Есть вещи, однако, с которыми стоит считаться. Популярность писателя неизбежно влечет читателя к подробностям его частной жизни, а следовательно, не в последнюю очередь, к письмам. Нельзя игнорировать и интересы «голодных» исследователей, которым вечно недостает информации. Так вот, с подозрительностью относясь к качеству информации, которую можно почерпнуть из писательских писем (публикация писем — неизбежное зло), я всегда с интересом слежу за тем, какой образ выбирает себе в них писатель — как в гневе, так и в лирических признаниях.
В этом смысле Набоков, всемирно признанный виртуоз слова, конечно же, клад. У него огромный запас стилистического оружия, и он пользуется им, как фехтовальщик, за выпадами которого приятно наблюдать.
Говоря о переписке писателей, надо учитывать еще одно обстоятельство. Они неизбежно много пишут своим издателям и в этой части эпистолярного наследия обычно очень схожи.
Вот и Набоков в письмах к издателям (которыми изобилует солидный том избранной переписки, с очевидной скрупулезностью подготовленный его сыном [7] ), как и другие писатели, предельно вежлив, оживлен, шутлив и, разумеется, внутренне напряжен: издателя нужно заинтересовать проектом книги, рассказав о ней как можно доступнее. Очевидна опасность судить об истинном замысле книг по таким письмам.
7
Vladimir Nabokov. Letters, 1940 — 1977. San Diego, New York, London, 1989.
С тем чтобы несколько разнообразить сухость деловой переписки, Дмитрий Набоков включил, даже идя на нарушение хронологических рамок сборника, несколько нежных писем своего отца к жене, брату и сестре, относящихся к доамериканскому периоду и написанных по-русски. Возможно, привлечение этих писем нужно было и для доказательства тезиса, высказанного в предисловии:
«В каждодневной жизни Набоков был самым сердечным человеком и обладал поразительным чувством юмора».
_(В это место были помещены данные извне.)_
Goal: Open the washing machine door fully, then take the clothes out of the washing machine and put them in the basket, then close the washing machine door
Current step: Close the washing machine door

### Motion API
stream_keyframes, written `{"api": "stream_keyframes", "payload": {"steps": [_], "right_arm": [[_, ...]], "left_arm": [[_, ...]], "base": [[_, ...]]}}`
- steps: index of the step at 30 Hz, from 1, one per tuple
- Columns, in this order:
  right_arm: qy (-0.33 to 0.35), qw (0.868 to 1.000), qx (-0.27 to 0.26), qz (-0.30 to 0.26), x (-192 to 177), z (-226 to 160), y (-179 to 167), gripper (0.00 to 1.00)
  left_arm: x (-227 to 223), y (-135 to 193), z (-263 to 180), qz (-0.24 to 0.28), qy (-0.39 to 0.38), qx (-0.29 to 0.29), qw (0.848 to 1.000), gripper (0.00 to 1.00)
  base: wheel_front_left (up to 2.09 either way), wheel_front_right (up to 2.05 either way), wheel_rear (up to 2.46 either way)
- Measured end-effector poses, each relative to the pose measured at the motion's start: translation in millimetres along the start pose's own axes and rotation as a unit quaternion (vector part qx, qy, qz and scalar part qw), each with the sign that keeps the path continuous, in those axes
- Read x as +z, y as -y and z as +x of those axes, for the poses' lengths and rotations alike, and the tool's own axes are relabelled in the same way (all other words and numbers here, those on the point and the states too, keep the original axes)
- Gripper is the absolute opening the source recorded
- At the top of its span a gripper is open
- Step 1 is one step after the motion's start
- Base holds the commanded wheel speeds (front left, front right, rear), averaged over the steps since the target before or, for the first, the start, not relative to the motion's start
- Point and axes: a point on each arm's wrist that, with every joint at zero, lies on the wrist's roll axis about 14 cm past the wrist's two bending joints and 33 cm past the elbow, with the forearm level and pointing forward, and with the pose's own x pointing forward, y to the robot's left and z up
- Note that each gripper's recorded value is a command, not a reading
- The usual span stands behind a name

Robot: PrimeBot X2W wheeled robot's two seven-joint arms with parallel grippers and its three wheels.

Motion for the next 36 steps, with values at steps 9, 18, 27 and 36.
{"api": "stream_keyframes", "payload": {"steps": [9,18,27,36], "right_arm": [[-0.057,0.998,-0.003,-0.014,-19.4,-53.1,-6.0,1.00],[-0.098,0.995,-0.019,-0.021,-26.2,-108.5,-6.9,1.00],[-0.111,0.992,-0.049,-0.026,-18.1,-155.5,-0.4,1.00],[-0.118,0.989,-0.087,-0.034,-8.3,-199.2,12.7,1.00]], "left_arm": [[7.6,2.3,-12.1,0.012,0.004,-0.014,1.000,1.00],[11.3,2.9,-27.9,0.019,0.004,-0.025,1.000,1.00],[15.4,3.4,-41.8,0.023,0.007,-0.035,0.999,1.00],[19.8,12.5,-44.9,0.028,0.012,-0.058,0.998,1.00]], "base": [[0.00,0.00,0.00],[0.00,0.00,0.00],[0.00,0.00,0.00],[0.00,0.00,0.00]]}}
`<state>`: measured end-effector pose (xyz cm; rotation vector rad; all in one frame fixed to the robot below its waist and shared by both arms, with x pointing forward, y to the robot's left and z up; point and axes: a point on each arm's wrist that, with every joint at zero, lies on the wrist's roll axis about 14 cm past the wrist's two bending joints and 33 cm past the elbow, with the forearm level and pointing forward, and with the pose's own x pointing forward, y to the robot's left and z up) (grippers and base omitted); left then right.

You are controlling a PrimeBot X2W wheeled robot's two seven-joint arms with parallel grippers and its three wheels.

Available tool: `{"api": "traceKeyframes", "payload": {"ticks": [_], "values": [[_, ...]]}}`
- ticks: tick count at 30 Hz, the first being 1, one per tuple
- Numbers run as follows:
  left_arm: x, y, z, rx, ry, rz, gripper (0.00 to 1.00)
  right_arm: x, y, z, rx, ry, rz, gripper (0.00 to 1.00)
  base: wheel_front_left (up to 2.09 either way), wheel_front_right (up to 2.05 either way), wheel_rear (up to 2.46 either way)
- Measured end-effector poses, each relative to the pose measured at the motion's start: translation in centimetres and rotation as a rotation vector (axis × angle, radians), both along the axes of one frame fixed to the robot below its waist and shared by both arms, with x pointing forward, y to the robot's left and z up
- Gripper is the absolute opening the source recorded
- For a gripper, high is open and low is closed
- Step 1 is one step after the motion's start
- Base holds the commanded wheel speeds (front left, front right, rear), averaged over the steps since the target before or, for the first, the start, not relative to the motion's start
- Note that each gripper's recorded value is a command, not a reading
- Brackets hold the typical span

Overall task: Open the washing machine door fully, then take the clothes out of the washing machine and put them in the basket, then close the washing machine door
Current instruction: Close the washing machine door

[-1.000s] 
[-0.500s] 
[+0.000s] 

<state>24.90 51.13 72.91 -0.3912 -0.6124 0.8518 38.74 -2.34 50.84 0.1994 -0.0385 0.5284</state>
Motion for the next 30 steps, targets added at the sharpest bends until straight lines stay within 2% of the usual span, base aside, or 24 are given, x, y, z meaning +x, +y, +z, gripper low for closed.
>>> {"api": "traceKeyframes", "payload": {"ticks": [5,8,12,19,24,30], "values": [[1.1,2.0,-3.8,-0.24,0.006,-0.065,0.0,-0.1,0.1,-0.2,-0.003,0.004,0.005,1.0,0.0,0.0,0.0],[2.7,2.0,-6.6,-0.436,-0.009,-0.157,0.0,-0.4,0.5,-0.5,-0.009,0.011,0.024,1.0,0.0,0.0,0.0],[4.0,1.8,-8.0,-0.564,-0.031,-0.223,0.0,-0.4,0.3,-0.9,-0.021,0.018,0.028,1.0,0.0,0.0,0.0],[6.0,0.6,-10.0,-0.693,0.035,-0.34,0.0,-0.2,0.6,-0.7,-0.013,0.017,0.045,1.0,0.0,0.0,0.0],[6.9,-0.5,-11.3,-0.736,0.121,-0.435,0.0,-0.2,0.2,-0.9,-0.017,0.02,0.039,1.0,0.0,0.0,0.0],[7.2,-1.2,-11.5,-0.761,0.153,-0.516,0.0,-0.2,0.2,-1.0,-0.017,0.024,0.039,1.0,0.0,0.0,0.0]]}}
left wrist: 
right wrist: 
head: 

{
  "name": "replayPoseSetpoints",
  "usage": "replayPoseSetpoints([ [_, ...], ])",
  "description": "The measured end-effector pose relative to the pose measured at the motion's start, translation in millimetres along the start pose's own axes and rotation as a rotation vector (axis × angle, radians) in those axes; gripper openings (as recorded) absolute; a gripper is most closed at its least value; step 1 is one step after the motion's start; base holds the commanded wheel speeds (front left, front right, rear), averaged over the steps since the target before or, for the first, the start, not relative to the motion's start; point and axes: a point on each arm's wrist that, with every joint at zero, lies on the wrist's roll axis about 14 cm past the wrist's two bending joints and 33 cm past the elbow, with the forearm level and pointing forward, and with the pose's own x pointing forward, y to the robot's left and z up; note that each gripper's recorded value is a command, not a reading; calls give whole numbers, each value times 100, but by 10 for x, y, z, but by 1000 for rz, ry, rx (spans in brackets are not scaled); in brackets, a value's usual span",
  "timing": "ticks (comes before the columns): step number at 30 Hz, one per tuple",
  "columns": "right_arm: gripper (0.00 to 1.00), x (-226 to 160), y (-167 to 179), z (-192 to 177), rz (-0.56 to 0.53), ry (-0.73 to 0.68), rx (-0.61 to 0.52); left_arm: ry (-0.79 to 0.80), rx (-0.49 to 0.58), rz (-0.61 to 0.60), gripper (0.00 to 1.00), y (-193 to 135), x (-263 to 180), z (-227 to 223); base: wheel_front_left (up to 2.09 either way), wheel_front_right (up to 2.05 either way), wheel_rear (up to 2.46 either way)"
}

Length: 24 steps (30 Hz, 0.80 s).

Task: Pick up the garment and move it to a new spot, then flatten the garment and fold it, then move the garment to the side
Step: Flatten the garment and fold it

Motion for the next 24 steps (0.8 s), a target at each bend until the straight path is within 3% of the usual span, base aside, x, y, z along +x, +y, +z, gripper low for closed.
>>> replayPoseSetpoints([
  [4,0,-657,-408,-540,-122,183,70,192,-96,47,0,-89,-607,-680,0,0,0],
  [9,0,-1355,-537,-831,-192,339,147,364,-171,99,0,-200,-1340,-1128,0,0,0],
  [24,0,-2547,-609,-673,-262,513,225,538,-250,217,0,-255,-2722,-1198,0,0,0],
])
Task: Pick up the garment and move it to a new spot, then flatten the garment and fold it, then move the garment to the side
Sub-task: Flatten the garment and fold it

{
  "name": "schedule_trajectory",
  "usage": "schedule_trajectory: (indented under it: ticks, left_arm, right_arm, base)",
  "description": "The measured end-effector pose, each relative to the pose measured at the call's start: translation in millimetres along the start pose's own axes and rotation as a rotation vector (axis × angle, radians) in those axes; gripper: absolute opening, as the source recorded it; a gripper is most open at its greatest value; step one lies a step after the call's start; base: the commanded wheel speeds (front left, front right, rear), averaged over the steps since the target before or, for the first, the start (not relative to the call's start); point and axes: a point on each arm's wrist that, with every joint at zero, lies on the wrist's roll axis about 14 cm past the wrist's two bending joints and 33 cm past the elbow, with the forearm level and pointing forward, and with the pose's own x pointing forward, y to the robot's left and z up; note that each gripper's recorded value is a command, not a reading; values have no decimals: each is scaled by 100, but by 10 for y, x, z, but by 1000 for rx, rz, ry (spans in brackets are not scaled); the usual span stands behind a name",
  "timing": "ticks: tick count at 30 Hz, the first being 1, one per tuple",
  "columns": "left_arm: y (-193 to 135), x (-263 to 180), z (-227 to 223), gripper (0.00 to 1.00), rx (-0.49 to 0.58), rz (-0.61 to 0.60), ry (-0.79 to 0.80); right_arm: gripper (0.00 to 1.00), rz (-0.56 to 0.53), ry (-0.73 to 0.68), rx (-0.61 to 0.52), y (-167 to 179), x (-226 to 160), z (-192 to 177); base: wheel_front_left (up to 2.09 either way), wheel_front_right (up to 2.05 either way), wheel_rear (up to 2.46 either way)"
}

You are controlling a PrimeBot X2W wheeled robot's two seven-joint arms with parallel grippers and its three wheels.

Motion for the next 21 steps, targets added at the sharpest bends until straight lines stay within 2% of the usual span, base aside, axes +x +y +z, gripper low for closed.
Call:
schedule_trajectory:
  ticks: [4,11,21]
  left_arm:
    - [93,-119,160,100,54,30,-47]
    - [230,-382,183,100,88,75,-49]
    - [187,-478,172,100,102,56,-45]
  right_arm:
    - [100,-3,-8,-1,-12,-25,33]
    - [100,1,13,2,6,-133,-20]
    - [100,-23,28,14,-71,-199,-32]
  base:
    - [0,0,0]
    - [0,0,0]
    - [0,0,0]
Впрочем, переписка в целом не слишком в этом убеждает. Мне больше бросилась в глаза поразительная сдержанность, чопорность писателя, а вместе с тем его интеллектуальная капризность и мощные взрывы гнева, когда что не по нему.
Переписка Набокова с Эдмундом Уилсоном, отдельно опубликованная в свое время Семеном Карлинским, по-моему, более увлекательна, поскольку сюжетна: речь идет о странной дружбе двух очень разных людей, рассорившихся в конце концов в пух и в прах.
Но и в томе писем, собранных сыном, есть свой скрытый сюжет. Может быть, внутренняя напряженность Набокова в письмах, более сказывается, чем у других писателей. В этом нет ничего удивительного, ибо, если прочертить общий сюжет изданной переписки, он непосредственно связан с уникальной и драматической метаморфозой, которая произошла с Набоковым после его приезда в США в 1940 году.